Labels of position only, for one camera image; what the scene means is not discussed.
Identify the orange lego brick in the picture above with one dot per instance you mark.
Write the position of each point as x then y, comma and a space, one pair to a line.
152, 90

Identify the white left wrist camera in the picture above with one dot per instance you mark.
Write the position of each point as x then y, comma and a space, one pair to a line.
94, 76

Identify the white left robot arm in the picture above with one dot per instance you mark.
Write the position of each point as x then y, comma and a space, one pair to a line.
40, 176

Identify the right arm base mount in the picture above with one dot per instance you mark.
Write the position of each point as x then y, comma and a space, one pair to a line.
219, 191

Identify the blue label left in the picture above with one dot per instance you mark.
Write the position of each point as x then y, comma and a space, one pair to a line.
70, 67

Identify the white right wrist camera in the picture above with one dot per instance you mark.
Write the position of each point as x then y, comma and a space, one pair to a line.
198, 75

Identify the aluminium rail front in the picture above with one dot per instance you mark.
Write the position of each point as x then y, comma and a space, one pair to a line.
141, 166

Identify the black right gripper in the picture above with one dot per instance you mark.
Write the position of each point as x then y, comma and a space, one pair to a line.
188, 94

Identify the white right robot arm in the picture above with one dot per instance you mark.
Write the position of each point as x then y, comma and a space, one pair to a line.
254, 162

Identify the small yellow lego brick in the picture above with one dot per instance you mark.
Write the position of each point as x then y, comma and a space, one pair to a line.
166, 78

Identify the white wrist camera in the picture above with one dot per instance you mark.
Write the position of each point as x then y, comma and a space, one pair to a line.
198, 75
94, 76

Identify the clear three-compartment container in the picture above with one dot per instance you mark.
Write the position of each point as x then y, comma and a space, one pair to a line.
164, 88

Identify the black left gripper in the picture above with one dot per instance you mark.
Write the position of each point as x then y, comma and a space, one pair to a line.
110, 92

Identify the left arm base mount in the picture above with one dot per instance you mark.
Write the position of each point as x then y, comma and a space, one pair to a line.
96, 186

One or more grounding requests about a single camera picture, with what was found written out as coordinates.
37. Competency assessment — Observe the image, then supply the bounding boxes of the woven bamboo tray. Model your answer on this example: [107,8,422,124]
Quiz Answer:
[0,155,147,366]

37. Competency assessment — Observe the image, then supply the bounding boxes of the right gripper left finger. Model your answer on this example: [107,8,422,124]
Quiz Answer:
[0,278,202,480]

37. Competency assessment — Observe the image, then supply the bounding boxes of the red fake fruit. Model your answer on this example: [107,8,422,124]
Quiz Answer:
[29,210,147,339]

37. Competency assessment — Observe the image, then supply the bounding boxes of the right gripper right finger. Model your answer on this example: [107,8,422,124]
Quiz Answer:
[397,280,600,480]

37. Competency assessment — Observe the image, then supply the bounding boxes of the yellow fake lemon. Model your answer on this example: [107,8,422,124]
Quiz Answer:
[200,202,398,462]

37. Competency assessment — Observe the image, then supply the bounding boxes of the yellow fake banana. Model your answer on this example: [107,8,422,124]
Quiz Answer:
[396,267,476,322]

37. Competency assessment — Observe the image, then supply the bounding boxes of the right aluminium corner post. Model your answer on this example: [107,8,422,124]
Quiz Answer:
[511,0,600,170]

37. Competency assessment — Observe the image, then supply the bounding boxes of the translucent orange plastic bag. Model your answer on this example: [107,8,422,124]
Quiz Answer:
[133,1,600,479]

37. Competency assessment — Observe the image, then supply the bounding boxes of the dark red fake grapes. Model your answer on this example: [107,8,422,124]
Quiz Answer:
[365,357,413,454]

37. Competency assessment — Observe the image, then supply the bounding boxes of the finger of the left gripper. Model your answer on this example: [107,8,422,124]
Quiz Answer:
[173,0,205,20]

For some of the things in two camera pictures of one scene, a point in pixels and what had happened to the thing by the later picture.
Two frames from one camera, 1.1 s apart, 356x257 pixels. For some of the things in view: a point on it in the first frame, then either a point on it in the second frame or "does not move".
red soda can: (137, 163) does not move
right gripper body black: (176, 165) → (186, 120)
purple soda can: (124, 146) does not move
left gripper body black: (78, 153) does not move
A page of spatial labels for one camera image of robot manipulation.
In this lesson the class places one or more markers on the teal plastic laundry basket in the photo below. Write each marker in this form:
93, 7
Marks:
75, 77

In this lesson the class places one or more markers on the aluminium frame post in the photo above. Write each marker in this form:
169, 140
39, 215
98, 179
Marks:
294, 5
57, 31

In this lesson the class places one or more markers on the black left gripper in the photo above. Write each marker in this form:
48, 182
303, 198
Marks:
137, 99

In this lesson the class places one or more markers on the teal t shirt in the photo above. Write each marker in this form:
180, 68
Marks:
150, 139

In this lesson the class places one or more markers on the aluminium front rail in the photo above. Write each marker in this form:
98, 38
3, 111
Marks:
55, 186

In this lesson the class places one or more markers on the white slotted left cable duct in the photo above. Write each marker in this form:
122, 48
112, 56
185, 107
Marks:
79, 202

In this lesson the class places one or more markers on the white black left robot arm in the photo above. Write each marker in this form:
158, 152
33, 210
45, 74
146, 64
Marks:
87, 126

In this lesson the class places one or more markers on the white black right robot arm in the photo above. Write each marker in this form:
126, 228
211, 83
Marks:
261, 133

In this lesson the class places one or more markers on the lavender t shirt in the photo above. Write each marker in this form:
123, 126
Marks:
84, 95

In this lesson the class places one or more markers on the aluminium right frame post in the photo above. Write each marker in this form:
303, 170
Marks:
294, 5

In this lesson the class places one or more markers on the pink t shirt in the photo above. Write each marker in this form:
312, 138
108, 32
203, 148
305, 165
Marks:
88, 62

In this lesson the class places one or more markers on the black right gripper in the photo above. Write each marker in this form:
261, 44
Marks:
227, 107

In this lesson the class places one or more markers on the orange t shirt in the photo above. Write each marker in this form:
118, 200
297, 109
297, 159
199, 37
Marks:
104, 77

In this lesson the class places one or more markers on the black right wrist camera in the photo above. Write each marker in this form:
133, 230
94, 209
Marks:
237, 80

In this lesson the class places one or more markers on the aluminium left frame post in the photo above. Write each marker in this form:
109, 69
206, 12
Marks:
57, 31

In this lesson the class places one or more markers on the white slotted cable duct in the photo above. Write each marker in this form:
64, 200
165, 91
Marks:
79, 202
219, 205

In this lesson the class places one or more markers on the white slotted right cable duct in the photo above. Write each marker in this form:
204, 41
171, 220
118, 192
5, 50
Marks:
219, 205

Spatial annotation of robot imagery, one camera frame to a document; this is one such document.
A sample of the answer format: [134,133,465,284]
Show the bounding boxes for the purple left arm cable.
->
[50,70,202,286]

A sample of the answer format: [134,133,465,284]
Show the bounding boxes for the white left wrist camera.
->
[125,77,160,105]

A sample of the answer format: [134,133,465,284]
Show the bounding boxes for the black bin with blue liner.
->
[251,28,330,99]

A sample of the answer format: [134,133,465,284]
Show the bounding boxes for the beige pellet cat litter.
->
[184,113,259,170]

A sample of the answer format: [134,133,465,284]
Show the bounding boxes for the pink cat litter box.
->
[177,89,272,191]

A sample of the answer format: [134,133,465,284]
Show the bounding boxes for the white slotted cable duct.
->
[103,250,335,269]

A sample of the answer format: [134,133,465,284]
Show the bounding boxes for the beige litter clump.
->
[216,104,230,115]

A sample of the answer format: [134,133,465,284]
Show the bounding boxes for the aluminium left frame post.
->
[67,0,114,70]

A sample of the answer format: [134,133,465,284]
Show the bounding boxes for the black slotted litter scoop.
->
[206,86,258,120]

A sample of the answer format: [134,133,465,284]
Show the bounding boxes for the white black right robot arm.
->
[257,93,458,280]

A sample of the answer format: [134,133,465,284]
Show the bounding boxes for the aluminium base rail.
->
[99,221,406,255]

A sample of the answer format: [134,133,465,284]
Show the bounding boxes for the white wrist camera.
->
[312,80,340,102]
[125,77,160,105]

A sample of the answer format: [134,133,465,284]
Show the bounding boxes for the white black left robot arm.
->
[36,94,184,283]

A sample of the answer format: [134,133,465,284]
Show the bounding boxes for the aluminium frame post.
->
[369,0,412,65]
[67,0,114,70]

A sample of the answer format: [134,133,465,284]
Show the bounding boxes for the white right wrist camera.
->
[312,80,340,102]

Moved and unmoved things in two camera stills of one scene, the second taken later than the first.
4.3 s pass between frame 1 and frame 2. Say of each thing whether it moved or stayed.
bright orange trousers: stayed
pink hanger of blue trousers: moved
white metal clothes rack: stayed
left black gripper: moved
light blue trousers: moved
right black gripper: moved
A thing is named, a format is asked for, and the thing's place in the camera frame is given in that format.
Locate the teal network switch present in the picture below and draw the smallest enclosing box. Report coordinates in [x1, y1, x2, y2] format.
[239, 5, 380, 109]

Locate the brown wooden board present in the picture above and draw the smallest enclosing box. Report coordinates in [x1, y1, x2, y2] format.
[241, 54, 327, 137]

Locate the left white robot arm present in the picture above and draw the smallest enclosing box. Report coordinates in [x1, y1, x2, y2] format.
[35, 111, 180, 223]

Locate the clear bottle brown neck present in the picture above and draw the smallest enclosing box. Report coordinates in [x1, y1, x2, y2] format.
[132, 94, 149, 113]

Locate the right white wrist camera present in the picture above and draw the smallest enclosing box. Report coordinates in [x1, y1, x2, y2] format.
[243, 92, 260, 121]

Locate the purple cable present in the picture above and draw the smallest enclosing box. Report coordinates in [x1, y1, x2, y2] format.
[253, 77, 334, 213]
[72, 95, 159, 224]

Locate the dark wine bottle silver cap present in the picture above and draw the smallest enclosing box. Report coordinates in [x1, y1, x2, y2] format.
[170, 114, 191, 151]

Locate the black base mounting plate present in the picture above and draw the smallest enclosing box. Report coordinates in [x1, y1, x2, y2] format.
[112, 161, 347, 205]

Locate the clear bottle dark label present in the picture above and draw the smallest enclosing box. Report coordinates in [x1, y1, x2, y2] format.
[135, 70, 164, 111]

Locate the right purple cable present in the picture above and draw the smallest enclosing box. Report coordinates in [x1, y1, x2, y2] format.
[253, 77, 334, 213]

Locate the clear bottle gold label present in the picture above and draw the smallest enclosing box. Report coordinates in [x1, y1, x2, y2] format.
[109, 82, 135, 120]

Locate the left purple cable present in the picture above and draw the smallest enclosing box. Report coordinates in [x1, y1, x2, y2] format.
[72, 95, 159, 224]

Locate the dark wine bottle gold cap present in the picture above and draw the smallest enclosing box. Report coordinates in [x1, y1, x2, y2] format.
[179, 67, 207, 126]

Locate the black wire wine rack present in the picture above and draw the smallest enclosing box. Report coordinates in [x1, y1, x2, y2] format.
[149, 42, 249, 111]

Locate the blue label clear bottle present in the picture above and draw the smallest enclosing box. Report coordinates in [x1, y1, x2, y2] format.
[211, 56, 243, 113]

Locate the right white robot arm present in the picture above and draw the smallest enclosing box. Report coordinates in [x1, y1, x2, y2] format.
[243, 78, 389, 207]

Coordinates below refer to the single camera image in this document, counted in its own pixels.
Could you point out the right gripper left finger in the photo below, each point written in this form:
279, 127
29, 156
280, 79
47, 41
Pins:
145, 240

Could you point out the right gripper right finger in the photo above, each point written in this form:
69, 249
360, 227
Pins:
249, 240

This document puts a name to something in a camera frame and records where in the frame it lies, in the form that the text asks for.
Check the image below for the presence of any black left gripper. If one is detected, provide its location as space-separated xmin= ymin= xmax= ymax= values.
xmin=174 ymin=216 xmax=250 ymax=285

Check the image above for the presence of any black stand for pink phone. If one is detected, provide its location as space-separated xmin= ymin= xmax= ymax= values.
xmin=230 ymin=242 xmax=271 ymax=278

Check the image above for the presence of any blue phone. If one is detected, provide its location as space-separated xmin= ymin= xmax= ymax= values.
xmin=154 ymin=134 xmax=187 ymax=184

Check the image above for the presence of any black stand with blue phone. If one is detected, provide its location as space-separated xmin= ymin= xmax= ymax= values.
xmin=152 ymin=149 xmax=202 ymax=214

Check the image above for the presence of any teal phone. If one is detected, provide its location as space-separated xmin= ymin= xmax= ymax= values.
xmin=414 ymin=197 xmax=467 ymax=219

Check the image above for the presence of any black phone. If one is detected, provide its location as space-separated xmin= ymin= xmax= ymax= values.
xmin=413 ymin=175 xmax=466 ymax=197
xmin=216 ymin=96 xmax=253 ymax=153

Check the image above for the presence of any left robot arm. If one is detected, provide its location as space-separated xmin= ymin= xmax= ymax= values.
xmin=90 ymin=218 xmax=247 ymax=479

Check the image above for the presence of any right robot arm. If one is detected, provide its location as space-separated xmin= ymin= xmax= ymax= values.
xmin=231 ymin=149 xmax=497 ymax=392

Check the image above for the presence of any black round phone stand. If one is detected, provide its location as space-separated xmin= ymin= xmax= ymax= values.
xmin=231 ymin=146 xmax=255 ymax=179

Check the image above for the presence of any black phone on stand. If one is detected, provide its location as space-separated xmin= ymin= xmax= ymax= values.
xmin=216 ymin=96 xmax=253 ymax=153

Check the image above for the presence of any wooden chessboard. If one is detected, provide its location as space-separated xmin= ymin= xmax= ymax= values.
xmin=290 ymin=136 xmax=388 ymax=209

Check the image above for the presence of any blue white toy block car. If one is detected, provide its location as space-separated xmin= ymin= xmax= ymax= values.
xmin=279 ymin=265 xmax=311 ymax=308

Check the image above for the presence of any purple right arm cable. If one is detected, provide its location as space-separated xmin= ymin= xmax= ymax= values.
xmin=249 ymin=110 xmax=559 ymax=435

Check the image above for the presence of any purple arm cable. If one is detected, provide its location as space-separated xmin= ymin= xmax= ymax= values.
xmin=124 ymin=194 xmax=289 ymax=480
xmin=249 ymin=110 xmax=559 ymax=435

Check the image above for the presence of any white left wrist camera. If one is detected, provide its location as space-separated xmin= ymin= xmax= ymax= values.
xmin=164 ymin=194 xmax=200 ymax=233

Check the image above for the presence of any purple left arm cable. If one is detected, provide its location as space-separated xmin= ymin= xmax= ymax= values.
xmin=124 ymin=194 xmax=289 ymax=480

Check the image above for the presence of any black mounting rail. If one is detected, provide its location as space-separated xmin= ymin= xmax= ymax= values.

※

__Task to carry out__. Scan the material above for the word "document", and copy every line in which it is found.

__Result__.
Spatial annotation of robot imagery, one camera frame to a document; this is one such document.
Coordinates below refer to the single camera image in this document, counted in its own pixels.
This document puts a name to something in a camera frame and records where in the frame it lies, in the form that the text asks for.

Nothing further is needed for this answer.